WORK INSTRUCTION:
Starting at the line that contains "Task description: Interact" and stopping at the line that contains "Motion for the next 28", transcribe every line of the material below exactly; pictures stay out.

▬▬▬▬▬▬

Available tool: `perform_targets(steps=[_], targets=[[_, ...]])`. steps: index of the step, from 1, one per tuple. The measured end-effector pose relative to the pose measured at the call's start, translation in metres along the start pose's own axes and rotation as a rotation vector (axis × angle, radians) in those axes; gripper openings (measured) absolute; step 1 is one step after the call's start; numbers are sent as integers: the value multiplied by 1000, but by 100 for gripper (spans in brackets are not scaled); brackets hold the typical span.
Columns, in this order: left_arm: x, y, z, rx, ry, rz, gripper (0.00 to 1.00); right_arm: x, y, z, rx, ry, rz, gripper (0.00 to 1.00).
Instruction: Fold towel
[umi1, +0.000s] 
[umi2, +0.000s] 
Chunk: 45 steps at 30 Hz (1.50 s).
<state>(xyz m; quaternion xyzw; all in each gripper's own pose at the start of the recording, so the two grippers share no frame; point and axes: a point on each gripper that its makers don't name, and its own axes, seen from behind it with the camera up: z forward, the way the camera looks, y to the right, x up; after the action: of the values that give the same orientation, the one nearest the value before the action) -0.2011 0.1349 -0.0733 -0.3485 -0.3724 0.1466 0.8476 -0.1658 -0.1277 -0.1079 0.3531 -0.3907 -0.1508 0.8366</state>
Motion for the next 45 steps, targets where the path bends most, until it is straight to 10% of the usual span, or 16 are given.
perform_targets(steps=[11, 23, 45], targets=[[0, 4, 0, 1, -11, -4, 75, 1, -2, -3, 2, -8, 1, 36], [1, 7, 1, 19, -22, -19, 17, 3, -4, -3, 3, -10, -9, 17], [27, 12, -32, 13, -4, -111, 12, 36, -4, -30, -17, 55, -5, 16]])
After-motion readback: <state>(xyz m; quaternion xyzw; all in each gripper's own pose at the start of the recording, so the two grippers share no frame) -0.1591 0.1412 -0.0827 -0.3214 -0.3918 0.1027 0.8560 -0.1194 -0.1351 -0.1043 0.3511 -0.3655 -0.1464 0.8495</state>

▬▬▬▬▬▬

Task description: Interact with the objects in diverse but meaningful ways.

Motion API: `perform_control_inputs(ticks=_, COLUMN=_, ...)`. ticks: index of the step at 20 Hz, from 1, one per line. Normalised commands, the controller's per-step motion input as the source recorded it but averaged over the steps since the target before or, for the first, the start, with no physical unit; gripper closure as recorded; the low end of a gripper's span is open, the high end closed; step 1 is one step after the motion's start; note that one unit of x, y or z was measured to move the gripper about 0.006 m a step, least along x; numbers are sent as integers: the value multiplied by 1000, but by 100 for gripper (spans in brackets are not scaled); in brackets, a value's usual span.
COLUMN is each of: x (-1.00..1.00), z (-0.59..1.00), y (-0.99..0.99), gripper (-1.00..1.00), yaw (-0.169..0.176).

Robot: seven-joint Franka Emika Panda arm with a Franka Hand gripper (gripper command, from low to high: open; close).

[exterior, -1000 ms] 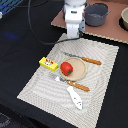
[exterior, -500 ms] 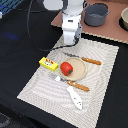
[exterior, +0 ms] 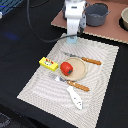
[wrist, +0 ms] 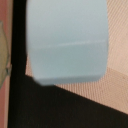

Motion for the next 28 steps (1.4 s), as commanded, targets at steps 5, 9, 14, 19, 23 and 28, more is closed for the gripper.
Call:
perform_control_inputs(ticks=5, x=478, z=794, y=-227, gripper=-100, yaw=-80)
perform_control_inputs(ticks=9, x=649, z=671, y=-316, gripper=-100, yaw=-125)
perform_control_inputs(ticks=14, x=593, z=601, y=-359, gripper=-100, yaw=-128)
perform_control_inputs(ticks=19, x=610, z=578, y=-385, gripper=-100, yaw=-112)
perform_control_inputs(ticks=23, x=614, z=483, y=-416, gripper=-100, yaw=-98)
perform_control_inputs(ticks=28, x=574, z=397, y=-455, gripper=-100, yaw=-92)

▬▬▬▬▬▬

RESULT BELOW:
Task description: Interact with the objects in diverse but meaningful ways.

Motion API: `perform_control_inputs(ticks=_, COLUMN=_, ...)`. ticks: index of the step at 20 Hz, from 1, one per line. Normalised commands, the controller's per-step motion input as the source recorded it but averaged over the steps since the target before or, for the first, the start, with no physical unit; gripper closure as recorded; the low end of a gripper's span is open, the high end closed; step 1 is one step after the motion's start; note that one unit of x, y or z was measured to move the gripper about 0.006 m a step, least along x; numbers are sent as integers: the value multiplied by 1000, but by 100 for gripper (spans in brackets are not scaled); in brackets, a value's usual span.
COLUMN is each of: x (-1.00..1.00), z (-0.59..1.00), y (-0.99..0.99), gripper (-1.00..1.00), yaw (-0.169..0.176).

Robot: seven-joint Franka Emika Panda arm with a Franka Hand gripper (gripper command, from low to high: open; close).

[exterior, -1000 ms] 
[exterior, -500 ms] 
[exterior, +0 ms] 
[wrist, +0 ms] 

Motion for the next 28 steps (1.4 s), as commanded, targets at steps 5, 9, 14, 19, 23 and 28, more is closed for the gripper.

That brings the answer to completion.